About this task> Lines that include the string "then" are the ones to copy from the entries below.

The data>
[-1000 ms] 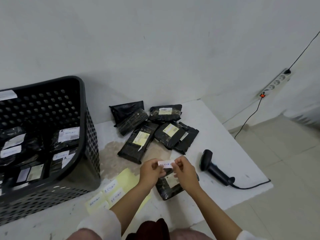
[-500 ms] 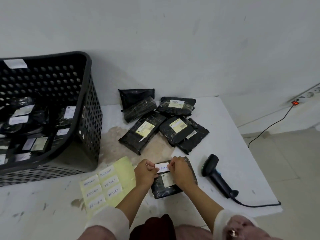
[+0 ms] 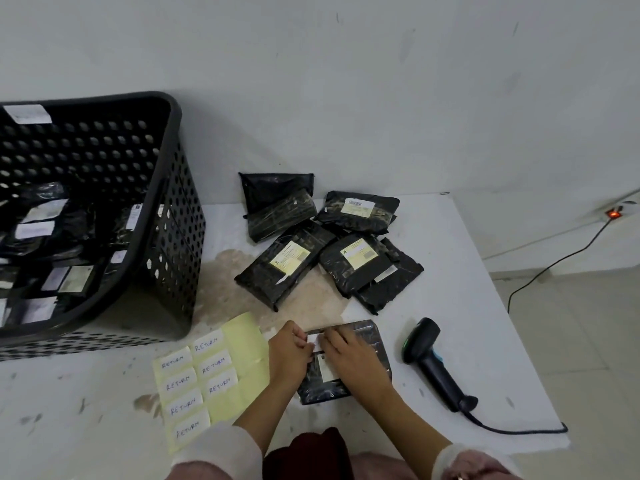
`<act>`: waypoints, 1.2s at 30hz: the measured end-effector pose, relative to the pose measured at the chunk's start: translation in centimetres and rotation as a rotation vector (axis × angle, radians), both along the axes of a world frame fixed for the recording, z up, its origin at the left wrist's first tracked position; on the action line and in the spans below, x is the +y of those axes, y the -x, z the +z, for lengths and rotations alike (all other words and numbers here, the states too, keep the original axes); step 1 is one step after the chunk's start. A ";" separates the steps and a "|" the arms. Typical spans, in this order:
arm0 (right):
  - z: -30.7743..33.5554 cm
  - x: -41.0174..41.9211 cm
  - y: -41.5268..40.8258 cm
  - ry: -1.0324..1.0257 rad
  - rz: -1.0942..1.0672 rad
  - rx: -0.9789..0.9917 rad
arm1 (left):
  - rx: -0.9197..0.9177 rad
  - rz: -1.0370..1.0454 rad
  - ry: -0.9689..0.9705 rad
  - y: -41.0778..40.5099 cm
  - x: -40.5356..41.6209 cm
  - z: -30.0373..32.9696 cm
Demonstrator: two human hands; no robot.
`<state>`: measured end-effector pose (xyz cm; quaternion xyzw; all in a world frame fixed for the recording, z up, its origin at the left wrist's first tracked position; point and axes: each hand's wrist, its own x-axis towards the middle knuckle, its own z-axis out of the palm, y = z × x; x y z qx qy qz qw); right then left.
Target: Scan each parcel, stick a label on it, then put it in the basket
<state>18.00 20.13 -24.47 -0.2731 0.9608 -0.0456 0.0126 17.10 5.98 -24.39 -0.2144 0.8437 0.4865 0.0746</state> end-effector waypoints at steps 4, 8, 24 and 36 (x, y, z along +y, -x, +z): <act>-1.2 1.7 -1.6 -0.034 -0.024 -0.070 | -0.007 -0.019 0.016 0.0 -0.1 -0.3; -1.0 1.4 -2.5 -0.030 -0.063 -0.122 | -0.016 -0.023 0.016 0.0 -0.1 -0.2; -1.6 1.6 -2.0 -0.161 0.009 -0.342 | 0.101 -0.299 0.349 -0.7 0.0 0.5; -1.6 1.8 -1.6 -0.144 0.025 -0.389 | 0.281 -0.922 1.148 -4.9 -3.0 0.2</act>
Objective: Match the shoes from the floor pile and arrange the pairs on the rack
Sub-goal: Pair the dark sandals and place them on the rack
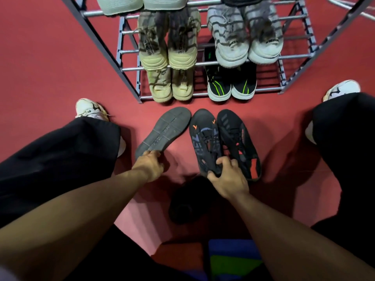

Exercise response>
`<state>`: measured end-effector pose (xyz cm; quaternion xyzw; all in a world frame fixed for the recording, z up, its origin at the left wrist's first tracked position; point and axes: each hand's wrist, its own x-axis towards the middle knuckle, its own z-axis out of the palm, y = z × x; x y z qx qy qz qw); right then left.
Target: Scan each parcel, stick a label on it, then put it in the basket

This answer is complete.